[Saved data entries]
==================================================

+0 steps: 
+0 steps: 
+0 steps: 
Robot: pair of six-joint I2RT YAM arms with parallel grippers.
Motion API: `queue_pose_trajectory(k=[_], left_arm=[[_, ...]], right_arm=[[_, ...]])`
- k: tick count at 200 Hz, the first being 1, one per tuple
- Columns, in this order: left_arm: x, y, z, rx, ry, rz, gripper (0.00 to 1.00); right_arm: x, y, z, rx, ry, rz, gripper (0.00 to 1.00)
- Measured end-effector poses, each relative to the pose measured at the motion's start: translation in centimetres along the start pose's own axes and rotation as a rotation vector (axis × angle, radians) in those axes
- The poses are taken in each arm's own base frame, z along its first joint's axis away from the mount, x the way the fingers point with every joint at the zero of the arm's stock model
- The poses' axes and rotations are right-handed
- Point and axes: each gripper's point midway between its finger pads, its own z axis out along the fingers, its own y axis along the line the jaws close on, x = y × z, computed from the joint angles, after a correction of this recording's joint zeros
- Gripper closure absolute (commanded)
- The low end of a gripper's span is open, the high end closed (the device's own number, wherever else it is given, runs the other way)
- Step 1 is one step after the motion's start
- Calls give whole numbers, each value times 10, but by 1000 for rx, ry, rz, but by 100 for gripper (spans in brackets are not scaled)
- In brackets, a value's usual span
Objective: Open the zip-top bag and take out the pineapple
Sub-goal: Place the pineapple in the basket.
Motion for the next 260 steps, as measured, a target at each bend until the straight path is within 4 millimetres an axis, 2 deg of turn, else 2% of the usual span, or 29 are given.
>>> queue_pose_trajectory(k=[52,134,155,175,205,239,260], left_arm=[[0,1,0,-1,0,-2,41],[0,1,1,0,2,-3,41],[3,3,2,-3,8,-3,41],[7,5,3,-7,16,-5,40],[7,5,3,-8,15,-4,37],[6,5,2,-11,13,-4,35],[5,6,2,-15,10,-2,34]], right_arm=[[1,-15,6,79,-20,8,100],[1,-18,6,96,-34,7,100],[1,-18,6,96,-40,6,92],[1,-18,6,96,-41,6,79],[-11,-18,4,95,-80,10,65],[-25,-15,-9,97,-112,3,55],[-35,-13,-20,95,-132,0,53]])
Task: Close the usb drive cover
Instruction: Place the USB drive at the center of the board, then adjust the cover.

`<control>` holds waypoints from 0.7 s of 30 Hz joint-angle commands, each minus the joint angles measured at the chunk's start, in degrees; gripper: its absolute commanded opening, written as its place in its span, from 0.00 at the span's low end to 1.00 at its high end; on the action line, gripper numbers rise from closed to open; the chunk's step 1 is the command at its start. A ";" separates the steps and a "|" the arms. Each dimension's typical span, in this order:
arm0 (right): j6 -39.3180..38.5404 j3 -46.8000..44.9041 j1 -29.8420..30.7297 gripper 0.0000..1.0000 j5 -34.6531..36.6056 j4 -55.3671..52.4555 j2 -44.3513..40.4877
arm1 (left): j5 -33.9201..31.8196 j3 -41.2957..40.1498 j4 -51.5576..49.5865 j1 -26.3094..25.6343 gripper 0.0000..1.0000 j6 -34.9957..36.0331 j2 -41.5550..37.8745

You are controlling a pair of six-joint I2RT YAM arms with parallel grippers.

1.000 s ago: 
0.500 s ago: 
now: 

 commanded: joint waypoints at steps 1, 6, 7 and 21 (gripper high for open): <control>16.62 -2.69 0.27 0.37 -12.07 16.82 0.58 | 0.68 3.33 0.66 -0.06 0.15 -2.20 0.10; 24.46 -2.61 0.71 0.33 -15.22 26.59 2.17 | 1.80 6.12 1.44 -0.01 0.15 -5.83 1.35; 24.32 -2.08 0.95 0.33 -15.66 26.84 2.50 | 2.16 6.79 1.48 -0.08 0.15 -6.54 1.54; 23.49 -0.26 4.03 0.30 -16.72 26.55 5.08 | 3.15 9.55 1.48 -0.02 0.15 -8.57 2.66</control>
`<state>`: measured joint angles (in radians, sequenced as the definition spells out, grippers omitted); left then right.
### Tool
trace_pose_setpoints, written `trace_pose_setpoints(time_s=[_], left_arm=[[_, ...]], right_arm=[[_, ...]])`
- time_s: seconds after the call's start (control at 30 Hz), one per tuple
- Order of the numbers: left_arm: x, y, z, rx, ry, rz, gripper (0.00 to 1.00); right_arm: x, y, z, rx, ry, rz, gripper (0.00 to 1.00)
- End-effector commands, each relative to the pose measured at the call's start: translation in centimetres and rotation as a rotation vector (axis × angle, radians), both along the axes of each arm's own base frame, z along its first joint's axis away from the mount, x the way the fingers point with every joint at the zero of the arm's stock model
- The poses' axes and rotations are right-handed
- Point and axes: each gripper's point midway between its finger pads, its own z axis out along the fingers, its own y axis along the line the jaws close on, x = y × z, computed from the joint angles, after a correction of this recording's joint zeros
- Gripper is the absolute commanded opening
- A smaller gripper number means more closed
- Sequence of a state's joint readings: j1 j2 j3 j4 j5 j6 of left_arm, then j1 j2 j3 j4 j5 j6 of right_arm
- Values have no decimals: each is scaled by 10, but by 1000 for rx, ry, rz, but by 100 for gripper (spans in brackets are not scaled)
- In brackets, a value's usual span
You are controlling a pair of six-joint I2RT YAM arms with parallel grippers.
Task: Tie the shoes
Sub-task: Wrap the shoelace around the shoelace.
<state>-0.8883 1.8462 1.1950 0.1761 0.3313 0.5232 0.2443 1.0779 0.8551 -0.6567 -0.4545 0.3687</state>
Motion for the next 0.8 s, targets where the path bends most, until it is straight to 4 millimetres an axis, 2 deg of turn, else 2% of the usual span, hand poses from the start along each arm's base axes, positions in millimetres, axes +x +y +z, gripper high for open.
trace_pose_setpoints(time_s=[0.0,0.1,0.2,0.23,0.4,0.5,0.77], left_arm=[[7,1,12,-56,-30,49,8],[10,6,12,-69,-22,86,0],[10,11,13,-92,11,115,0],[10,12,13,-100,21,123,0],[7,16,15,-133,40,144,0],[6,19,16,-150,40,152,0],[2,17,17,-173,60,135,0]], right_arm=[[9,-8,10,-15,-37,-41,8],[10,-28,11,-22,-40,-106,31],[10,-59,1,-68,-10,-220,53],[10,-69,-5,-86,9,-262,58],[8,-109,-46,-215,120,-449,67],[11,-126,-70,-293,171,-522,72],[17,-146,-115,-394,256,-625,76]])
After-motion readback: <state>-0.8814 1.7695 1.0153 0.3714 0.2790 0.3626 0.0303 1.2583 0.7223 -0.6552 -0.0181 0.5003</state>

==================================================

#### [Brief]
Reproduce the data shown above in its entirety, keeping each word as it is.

#### [Expected output]
+0 steps: 
+0 steps: 
+0 steps: 
Robot: pair of six-joint I2RT YAM arms with parallel grippers.
Motion API: `queue_pose_trajectory(k=[_], left_arm=[[_, ...]], right_arm=[[_, ...]])`
- k: tick count at 200 Hz, the first being 1, one per tuple
- Columns, in this order: left_arm: x, y, z, rx, ry, rz, gripper (0.00 to 1.00); right_arm: x, y, z, rx, ry, rz, gripper (0.00 to 1.00)
- Measured end-effector poses, each relative to the pose measured at the motion's start: translation in centimetres along the start pose's own axes and rotation as a rotation vector (axis × angle, radians) in those axes
- The poses are taken in each arm's own base frame, z along its first joint's axis away from the mount, x the way the fingers point with every joint at the zero of the arm's stock model
- The poses' axes and rotations are right-handed
- Point and axes: each gripper's point midway between its finger pads, its own z axis out along the fingers, its own y axis along the line the jaws close on, x = y × z, computed from the joint angles, after a correction of this recording's joint zeros
- Gripper closure absolute (commanded)
- The low end of a gripper's span is open, the high end closed (the device's own number, wherever else it is given, runs the other way)
- Step 1 is one step after the motion's start
- Calls give whole numbers, each value times 10, but by 1000 for rx, ry, rz, but by 100 for gripper (spans in brackets are not scaled)
- In brackets, a value's usual span
Objective: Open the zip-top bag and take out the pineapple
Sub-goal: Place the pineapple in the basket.
Motion for the next 260 steps, as measured, a target at each bend until the straight path is within 4 millimetres an axis, 2 deg of turn, else 2% of the usual span, or 29 are given.
>>> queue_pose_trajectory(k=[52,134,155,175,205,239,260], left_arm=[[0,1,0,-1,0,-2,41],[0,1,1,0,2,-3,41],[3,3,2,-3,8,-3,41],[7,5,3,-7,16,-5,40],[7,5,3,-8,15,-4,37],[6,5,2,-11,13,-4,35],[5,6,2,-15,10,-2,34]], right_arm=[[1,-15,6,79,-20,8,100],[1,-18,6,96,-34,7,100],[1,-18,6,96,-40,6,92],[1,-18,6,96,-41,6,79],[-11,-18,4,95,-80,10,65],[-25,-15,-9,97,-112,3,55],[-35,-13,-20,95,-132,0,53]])
Task: Close the usb drive cover
Instruction: Place the USB drive at the center of the board, then adjust the cover.

`<control>` holds waypoints from 0.7 s of 30 Hz joint-angle commands, each minus the joint angles measured at the chunk's start, in degrees; gripper: its absolute commanded opening, written as its place in its span, from 0.00 at the span's low end to 1.00 at its high end; on the action line, gripper numbers rise from closed to open; the chunk's step 1 is the command at its start. A ";" separates the steps and a "|" the arms. Each dimension's typical span, in this order:
arm0 (right): j6 -39.3180..38.5404 j3 -46.8000..44.9041 j1 -29.8420..30.7297 gripper 0.0000..1.0000 j5 -34.6531..36.6056 j4 -55.3671..52.4555 j2 -44.3513..40.4877
arm1 (left): j5 -33.9201..31.8196 j3 -41.2957..40.1498 j4 -51.5576..49.5865 j1 -26.3094..25.6343 gripper 0.0000..1.0000 j6 -34.9957..36.0331 j2 -41.5550..37.8745

You are controlling a pair of six-joint I2RT YAM arms with parallel grippers.

1.000 s ago: 
0.500 s ago: 
now: 

 commanded: joint waypoints at steps 1, 6, 7 and 21 (gripper high for open): <control>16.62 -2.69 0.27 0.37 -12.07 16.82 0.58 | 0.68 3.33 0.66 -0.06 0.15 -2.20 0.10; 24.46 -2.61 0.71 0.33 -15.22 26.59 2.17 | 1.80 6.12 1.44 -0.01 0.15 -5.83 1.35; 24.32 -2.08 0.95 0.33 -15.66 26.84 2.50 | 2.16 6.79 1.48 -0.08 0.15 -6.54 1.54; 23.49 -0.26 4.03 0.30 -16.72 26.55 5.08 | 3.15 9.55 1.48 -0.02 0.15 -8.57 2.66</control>
`<state>`: measured joint angles (in radians, sequenced as the definition spells out, grippers omitted); left then right.
### Tool
trace_pose_setpoints, written `trace_pose_setpoints(time_s=[_], left_arm=[[_, ...]], right_arm=[[_, ...]])`
- time_s: seconds after the call's start (control at 30 Hz), one per tuple
- Order of the numbers: left_arm: x, y, z, rx, ry, rz, gripper (0.00 to 1.00); right_arm: x, y, z, rx, ry, rz, gripper (0.00 to 1.00)
- End-effector commands, each relative to the pose measured at the call's start: translation in centimetres and rotation as a rotation vector (axis × angle, radians), both along the axes of each arm's own base frame, z along its first joint's axis away from the mount, x the way the fingers point with every joint at the zero of the arm's stock model
- The poses' axes and rotations are right-handed
- Point and axes: each gripper's point midway between its finger pads, its own z axis out along the fingers, its own y axis along the line the jaws close on, x = y × z, computed from the joint angles, after a correction of this recording's joint zeros
- Gripper is the absolute commanded opening
- A smaller gripper number means more closed
- Sequence of a state's joint readings: j1 j2 j3 j4 j5 j6 of left_arm, then j1 j2 j3 j4 j5 j6 of right_arm
- Values have no decimals: each is scaled by 10, but by 1000 for rx, ry, rz, but by 100 for gripper (spans in brackets are not scaled)
- In brackets, a value's usual span
You are controlling a pair of six-joint I2RT YAM arms with parallel grippers.
Task: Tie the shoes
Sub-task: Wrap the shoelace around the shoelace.
<state>-0.8883 1.8462 1.1950 0.1761 0.3313 0.5232 0.2443 1.0779 0.8551 -0.6567 -0.4545 0.3687</state>
Motion for the next 0.8 s, targets where the path bends most, until it is straight to 4 millimetres an axis, 2 deg of turn, else 2% of the usual span, hand poses from the start along each arm's base axes, positions in millimetres, axes +x +y +z, gripper high for open.
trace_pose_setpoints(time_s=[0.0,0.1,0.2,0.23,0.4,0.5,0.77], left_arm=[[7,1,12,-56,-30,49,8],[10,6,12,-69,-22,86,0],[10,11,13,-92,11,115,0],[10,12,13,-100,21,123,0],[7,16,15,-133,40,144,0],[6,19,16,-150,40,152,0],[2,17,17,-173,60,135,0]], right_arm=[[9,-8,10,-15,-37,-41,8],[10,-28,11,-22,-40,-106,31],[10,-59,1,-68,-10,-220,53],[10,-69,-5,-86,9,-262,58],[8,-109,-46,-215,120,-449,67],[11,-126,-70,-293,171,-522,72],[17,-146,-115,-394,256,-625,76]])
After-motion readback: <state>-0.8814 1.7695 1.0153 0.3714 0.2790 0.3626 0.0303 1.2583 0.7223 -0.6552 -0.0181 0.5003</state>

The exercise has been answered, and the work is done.